Directions for this task: Return all lines from the listing below that include the word "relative".

Source data:
· · ·

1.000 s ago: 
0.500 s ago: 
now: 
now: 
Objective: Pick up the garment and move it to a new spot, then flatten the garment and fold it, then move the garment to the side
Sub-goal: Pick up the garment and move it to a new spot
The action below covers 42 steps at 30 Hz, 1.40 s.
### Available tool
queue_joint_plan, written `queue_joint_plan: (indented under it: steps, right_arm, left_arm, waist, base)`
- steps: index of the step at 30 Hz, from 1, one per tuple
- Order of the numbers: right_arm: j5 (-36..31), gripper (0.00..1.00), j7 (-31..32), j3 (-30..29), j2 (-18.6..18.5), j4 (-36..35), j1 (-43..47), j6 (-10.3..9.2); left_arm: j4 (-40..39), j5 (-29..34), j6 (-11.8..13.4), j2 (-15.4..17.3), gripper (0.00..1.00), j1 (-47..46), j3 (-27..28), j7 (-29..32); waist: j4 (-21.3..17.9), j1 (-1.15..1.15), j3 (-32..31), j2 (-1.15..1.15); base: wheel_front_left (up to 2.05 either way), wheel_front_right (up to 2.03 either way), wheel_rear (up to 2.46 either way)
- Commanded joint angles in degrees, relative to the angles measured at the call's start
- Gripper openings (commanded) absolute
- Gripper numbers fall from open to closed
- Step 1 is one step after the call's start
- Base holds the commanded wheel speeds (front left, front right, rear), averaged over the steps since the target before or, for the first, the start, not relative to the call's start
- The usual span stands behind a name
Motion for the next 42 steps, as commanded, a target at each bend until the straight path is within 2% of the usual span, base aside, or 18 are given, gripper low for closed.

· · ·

Answer to this exercise:
- Commanded joint angles in degrees, relative to the angles measured at the call's start
- Base holds the commanded wheel speeds (front left, front right, rear), averaged over the steps since the target before or, for the first, the start, not relative to the call's start

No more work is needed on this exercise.